Прю был тогда совсем зеленым юнцом, но эти фильмы научили его ненавидеть всех и всяких притеснителей. Он считал, что, поскольку коммунистов в Испании притесняют, значит, за них нужно бороться. Нужно бороться за евреев в Германии, но против евреев с Уолл-стрита или из Голливуда, которые сами теснят других. Поскольку в Америке капиталисты притесняли пролетариат, Прю считал, что должен бороться за пролетариат против капиталистов. Он, уроженец Юга, пришел к убеждению, что нужно бороться за негров против белых, потому что негров обижали и притесняли, а сами они никому ничего плохого пока не делали.
«Однако, — подумал Прю, — искушение оказаться в числе притеснителей, в числе власть имущих, по-видимому, велико. Тебе это, конечно, не знакомо, ты никогда им не был. Но нетрудно представить себе, как ты почувствовал бы себя в этом случае. Для этого надо только вообразить, что ты офицер. А вообразить это можно.
И все-таки что это за философия! — думал Прю. — Философия хамелеона, то и дело меняющего свою окраску. Сегодня ты коммунист, а завтра — антикоммунист. Что из этого следует? Такая философия очень нелогична, она слишком эмоциональна. Может, только при такой философии ты идешь в ногу с жизнью в Соединенных Штатах, в ногу с жизнью в этом разъединенном мире?
Хорошо, в таком случае каковы твои политические взгляды?
Я думаю, что этот вопрос можно оставить и без ответа. Это неправильный вопрос, вопрос пристрастный. Это такой вопрос, который вам скорее задаст республиканец, демократ или коммунист. Впрочем, голосовать ты все равно не можешь, какие бы политические взгляды у тебя ни были, потому что ты в армии и ни для кого не представляешь интереса.

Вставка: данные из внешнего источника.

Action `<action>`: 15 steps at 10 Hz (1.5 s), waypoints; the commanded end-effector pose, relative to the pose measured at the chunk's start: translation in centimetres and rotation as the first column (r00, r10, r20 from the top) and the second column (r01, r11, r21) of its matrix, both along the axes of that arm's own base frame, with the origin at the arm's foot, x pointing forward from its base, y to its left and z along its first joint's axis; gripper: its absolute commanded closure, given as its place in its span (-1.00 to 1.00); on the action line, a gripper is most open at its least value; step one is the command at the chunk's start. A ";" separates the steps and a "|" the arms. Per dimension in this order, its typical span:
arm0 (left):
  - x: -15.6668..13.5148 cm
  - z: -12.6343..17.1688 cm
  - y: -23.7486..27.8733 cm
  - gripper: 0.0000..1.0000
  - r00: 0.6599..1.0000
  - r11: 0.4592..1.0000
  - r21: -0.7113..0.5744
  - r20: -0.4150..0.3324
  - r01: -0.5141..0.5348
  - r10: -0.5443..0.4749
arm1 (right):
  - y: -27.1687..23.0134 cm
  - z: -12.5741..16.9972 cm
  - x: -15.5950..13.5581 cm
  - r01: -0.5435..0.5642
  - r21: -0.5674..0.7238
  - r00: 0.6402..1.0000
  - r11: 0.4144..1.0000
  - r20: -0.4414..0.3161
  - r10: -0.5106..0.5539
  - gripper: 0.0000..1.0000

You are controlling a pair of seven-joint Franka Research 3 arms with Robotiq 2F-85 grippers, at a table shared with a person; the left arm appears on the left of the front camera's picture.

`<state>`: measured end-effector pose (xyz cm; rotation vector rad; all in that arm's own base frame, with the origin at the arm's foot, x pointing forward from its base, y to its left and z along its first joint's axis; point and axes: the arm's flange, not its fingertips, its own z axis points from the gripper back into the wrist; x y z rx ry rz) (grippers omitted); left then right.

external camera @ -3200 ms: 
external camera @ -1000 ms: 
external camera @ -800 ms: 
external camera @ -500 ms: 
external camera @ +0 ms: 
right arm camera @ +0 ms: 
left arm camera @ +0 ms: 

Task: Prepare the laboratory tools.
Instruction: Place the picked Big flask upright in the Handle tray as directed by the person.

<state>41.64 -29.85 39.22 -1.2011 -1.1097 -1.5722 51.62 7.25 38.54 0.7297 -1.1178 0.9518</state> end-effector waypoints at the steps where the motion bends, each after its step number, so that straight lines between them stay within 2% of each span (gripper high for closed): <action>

Да, я думаю, можно отклонить этот вопрос. Ну а если придется ответить на него — правдиво, под присягой (предположим, что комитет по расследованию антиамериканской деятельности вызвал тебя, потому что ты отказался драться на ринге), то, пожалуй, стоит заявить, что ты своего рода сверх-революционер.
Но лучше этого не говорить никому, если тебя не вынуждают к этому, Прюитт. Иначе тебя могут посадить за решетку. Потому что здесь, в Америке, каждый борется за то, чтобы стать власть имущим и удержаться в этом положении.
Ничто из этого не сулит тебе, Прюитт, ничего хорошего: при существующем положении вещей вероятность того, что ты станешь когда-нибудь власть имущим, ничтожно мала. Следовательно, тебе не нужно опасаться того, что ты разжиреешь и будешь страдать одышкой. А если ты все же опасаешься ожирения и одышки, то не забывай, что все этн потогонные марши ускоренным шагом совершенно исключают такую возможность. Вполне возможно, что, назначая тебе такие марши, сержанты, совсем не сознавая этого, оказывают тебе услугу. Так что тебе лучше помалкивать, Прюитт. Не показывай им виду.
Собственно, ничего особенного ведь не произошло. Ты просто попытался быть самим собой, никого ты не трогал. И вот что из этого получилось. Ты оказался в дерьме по самые уши. Взрослые дяди задались целью решить жгучий вопрос: должен или не должен такой-то человек драться на ринге и участвовать в матче боксеров? Все произошло так глупо и неожиданно; трудно было поверить, что это может иметь серьезные последствия для тебя, Прюитт.
А теперь эти серьезные последствия налицо. Если у тебя другой взгляд на вещи, чем у какой-то группы людей, то будь уверен, эти люди постараются смешать тебя с грязью. Когда люди связывают свою жизнь с какой-нибудь, пусть даже никчемной, идеей, а ты пытаешься внушить им, что для тебя, да, только для тебя лично, эта идея не представляет никакого интереса, то жди серьезных последствий для себя. Так происходит потому, что ты как бы говоришь о таких людях, что не только нх идея, но и сами по себе они не представляют для тебя никакого интереса. А такое отношение должно их взбесить, потому что они хотят, чтобы с ними считались как с людьми, а не как с пустым местом».
Прю почувствовал, что в нем закипает злобное возмущение всем происходящим. Он уже наметил, как проведет день получки, а все эти глупые выходки начальства могли запросто кончиться тем, что в этот день его вне очереди назначат в наряд по кухне.
«Ну, хорошо же! Они устраивают цирк — мы тоже устроим его. Им нравится ненависть — они получат ее. Мы тоже можем сделать больно, можем искалечить, и помучить, и убить. Кое-какая школа у нас была в юности. И будем глубокомысленно называть все это добродетелью и дисциплинированностью, с такой же хитростью и коварством, как это делают и другие. Начнем эту игру.